Hi
newly diagnosed with RA in September and I have just been given my prescription for methotrexate and I am a bit worried about the side affects. Any one give me any personal insight please
Hi
newly diagnosed with RA in September and I have just been given my prescription for methotrexate and I am a bit worried about the side affects. Any one give me any personal insight please
I have been on methotrexate for over a year, the benefits far outweigh any side effects. I was experiencing a lot of pain in my hands and feet but now I am mostly pain free. I have regular blood tests which is a safety net. The side effects to watch out for are cold or flu symptoms which I would get checked out. Don't worry about it there is a lot of advice from Arthritis care.
I've been on methotrexate for around six years. It made the difference between limping around with painful feet, knees and hands and having no symptoms.
My only side effects have been an occasional slightly queasy stomach and tiredness on the days that I take a dose.
I always take my pills in the morning a few at a time with food and washed down with fruit juice.
Some people do have bad reactions. Make sure you get the blood tests. Prob every two weeks at first.
It may take two or three months before you notice an improvement in your symptoms.
Interesting that some other respondents say to take the pills before bed! I guess whatever works for you is best but I would certainly take with some food and plenty liquid to wash the pills down.
Folic acid is also mentioned and is normally prescribed to reduce side effects. Note that the prescribed dose is much more than you would get in an over the counter supplement. 5000 microgram rather than 400 in my case. I have always taken the folic acid a day after the mtx.

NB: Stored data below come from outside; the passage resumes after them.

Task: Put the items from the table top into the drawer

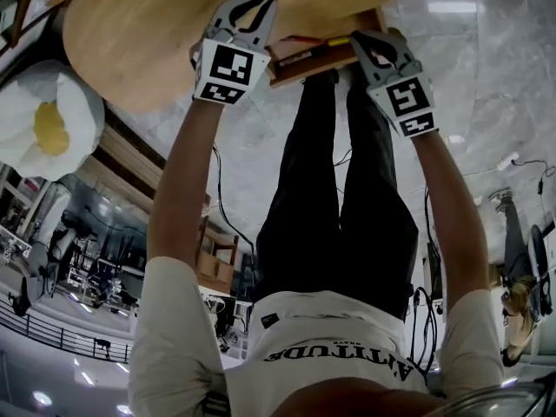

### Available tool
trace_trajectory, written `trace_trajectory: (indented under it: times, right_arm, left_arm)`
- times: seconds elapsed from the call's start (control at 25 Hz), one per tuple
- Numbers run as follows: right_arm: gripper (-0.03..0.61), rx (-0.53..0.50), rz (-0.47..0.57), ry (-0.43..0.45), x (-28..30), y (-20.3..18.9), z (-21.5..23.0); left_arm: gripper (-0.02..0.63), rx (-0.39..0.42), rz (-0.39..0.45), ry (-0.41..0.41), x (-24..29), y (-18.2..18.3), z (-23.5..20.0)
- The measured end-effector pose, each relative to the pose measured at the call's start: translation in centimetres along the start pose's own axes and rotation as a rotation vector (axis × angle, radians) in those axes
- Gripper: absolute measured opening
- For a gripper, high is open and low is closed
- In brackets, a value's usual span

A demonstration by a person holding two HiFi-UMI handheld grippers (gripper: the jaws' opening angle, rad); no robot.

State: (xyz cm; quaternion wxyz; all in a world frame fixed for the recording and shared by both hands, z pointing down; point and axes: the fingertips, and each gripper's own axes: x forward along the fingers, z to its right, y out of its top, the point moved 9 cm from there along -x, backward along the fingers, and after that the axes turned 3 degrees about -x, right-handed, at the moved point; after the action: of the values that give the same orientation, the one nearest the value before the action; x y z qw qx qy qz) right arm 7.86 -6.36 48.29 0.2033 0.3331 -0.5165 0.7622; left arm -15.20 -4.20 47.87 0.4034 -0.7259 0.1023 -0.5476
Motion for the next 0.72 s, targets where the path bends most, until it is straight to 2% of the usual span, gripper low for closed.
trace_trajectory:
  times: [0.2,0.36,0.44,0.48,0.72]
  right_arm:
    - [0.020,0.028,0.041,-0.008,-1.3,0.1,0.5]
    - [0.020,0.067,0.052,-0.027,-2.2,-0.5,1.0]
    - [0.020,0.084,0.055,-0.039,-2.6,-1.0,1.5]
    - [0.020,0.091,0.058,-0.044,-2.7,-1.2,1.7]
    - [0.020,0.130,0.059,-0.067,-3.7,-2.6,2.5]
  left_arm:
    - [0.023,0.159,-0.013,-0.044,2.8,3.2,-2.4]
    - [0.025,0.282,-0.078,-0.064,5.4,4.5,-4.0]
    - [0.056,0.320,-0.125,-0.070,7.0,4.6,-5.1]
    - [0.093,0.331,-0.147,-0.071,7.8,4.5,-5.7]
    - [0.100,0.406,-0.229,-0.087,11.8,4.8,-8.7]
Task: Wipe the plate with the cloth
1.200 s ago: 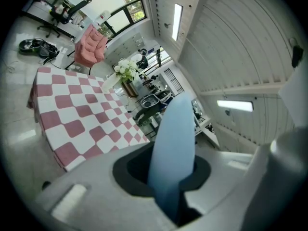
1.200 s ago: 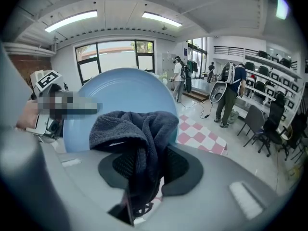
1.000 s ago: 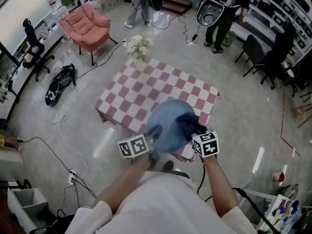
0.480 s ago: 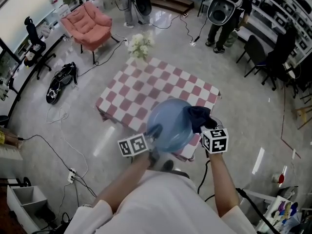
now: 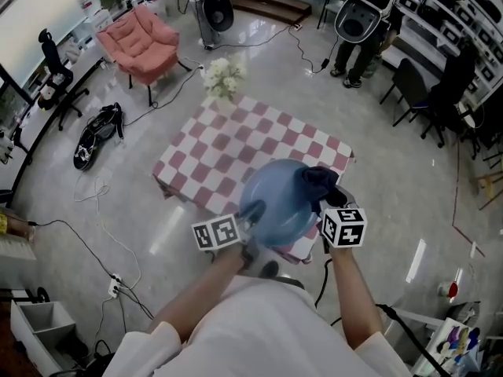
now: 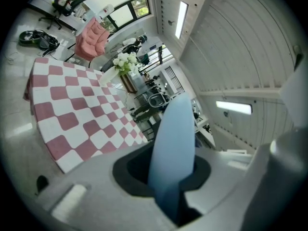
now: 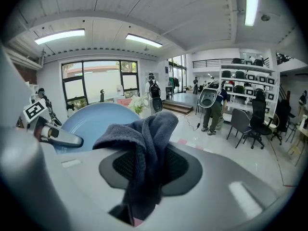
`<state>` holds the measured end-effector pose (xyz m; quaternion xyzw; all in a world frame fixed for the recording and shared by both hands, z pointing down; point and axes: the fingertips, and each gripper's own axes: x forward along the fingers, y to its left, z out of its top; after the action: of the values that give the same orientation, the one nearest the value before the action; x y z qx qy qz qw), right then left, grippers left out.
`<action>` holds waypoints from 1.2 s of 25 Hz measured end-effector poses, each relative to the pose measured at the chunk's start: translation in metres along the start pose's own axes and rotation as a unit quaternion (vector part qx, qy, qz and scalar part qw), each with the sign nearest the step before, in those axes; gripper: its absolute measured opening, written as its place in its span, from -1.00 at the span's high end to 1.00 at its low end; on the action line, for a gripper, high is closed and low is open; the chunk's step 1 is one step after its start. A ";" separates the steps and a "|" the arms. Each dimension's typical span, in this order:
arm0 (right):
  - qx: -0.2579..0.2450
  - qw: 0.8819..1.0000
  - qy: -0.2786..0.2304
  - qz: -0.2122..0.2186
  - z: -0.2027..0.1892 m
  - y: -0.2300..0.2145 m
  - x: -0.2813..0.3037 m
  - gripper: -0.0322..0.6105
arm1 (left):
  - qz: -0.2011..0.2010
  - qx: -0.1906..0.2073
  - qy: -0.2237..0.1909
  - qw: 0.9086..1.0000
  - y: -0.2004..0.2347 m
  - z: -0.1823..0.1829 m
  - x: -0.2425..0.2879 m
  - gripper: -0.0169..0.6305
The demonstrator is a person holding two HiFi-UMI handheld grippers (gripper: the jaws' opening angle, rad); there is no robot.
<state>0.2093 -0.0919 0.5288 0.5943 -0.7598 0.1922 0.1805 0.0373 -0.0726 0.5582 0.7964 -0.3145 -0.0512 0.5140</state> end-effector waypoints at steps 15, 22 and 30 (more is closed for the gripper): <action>-0.017 0.999 -0.015 0.037 0.018 0.039 0.026 0.55 | -0.018 0.011 0.021 1.000 -0.005 0.002 0.010 0.76; -0.034 0.997 -0.033 0.059 0.035 0.057 0.028 0.55 | -0.032 0.028 0.039 0.998 -0.012 0.001 0.013 0.77; -0.043 0.991 -0.055 0.118 0.052 0.082 0.024 0.55 | -0.045 0.064 0.065 0.995 -0.020 -0.003 0.017 0.77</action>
<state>0.1214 -0.1202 0.4894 0.5019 -0.8410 0.1461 0.1396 0.0609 -0.0742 0.5472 0.8427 -0.2472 -0.0017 0.4782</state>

I've been on MTX since 2008. Haven't really had too many side effects. Came off it for 1 year 2013, while I had chemo. Returned to it, but had my dose reduced as my liver function got a bit worrying. Highest dose 25mg. now just take 7.5 mg.
Hi I've been taking Methotrexate for many years now, I did have a break for a while but went back onto it last year. Have not had any side effects but my maximum dose has been 12.5mg once a week. I once went up to 15mg and my blood test showed my liver was not tolerating this dose. As long as you have a good Rheumatologist who insists on monthly blood test, you should be fine. If you have a consultant who doesn't bother with the blood test then you must insist even if via your Dr. I know a consultant who doesn't do blood tests and find it very worrying after my issue.
Good luck and I hope it works for you
Thanks, read some scary stuff about the drug and was worried about taking it. Just want my old life back 😖
Good luck. Everyone is different and reacts differently. I was desperately ill on it but many of friends do brilliantly on it. All you can do is try it and take care of how you are. Avoid refined sugars, rest, gentle exercise and as has been said before regular blood tests.
If you go on to NRAS site ( National Rheumatoid Arthritis Society) have released a brilliant video today explaining about Methotrexate. Well worth looking at.
I have been on mtx 5 years now started off on the tablets, now on the pen injection, due to the nausea side effects. But what I'd advise when taking mtx is to take it at bedtime, that way you will sleep through any side effects if you are going to get any.
Good luck my lovely, I know it's scary starting off on new medication, but we have a been newbies to the RA journey, so hopefully one of us should be able to help you with advice and/or support. X Rie
Thanks everyone for the advice. I'm going to start in the morning so fingers crossed. X
Great advice from Riedenise to take Mtx at bedtime. Drink your water, I take folic acid daily too. Smile! You are taking care of yourself! Have a blessed day!